:: Supplied material
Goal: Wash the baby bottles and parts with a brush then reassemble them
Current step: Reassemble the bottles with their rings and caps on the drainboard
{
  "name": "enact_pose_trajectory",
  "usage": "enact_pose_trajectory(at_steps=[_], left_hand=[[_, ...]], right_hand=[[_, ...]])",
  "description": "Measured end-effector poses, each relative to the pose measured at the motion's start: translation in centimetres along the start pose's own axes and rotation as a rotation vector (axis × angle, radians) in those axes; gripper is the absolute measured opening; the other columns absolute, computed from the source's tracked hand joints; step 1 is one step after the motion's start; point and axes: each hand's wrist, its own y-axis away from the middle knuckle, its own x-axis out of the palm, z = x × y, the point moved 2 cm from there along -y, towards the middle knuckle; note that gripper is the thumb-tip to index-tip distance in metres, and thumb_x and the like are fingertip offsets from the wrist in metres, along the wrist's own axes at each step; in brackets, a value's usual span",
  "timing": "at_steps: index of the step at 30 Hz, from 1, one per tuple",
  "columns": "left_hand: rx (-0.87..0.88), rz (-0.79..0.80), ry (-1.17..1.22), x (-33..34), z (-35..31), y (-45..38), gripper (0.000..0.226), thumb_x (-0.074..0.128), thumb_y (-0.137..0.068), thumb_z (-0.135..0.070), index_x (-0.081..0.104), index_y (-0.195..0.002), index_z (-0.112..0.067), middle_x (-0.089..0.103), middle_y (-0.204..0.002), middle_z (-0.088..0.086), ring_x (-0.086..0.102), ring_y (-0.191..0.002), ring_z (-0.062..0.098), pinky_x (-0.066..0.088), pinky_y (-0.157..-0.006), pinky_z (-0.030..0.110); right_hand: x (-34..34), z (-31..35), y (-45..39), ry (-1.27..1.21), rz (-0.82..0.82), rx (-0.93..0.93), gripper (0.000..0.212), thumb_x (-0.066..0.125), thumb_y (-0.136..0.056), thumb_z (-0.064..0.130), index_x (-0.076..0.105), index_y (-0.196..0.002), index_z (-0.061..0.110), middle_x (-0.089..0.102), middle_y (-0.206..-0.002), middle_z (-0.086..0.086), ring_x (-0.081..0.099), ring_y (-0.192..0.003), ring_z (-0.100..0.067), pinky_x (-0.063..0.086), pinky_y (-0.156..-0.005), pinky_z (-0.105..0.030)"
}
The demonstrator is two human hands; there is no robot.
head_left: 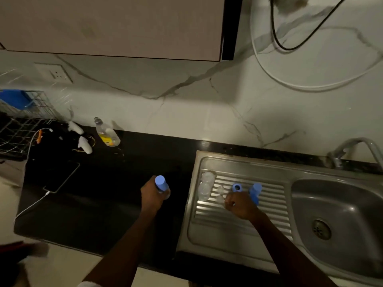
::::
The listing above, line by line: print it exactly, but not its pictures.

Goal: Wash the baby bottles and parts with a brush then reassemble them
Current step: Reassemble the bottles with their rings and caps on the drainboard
{
  "name": "enact_pose_trajectory",
  "usage": "enact_pose_trajectory(at_steps=[_], left_hand=[[_, ...]], right_hand=[[_, ...]])",
  "description": "Measured end-effector poses, each relative to the pose measured at the motion's start: translation in centimetres along the start pose's own axes and rotation as a rotation vector (axis × angle, radians) in those axes; gripper is the absolute measured opening; the other columns absolute, computed from the source's tracked hand joints; step 1 is one step after the motion's start; point and axes: each hand's wrist, its own y-axis away from the middle knuckle, its own x-axis out of the palm, z = x × y, the point moved 2 cm from there along -y, towards the middle knuckle; note that gripper is the thumb-tip to index-tip distance in metres, and thumb_x and the like are fingertip offsets from the wrist in metres, along the wrist's own axes at each step; in brackets, a value's usual span",
  "timing": "at_steps: index of the step at 30 Hz, from 1, one per tuple",
  "columns": "left_hand: rx (-0.87..0.88), rz (-0.79..0.80), ry (-1.17..1.22), x (-33..34), z (-35..31), y (-45..38), gripper (0.000..0.226), thumb_x (-0.074..0.128), thumb_y (-0.137..0.068), thumb_z (-0.135..0.070), index_x (-0.081..0.104), index_y (-0.195..0.002), index_z (-0.112..0.067), middle_x (-0.089..0.103), middle_y (-0.204..0.002), middle_z (-0.088..0.086), ring_x (-0.086..0.102), ring_y (-0.191..0.002), ring_z (-0.062..0.098), pinky_x (-0.066..0.088), pinky_y (-0.157..-0.006), pinky_z (-0.030..0.110); right_hand: x (-34..34), z (-31..35), y (-45..39), ry (-1.27..1.21), rz (-0.82..0.82), rx (-0.93..0.93), gripper (0.000..0.212), thumb_x (-0.066..0.125), thumb_y (-0.136..0.056), thumb_z (-0.064..0.130), index_x (-0.076..0.105), index_y (-0.196..0.002), index_z (-0.061..0.110), middle_x (-0.089..0.102), middle_y (-0.206..-0.002), middle_z (-0.086..0.086), ring_x (-0.081..0.099), ring_y (-0.192..0.003), ring_z (-0.100..0.067), pinky_x (-0.063..0.086), pinky_y (-0.156..-0.005), pinky_z (-0.105..0.030)"
}
The demonstrator is two human hands; there is no robot.
head_left: 

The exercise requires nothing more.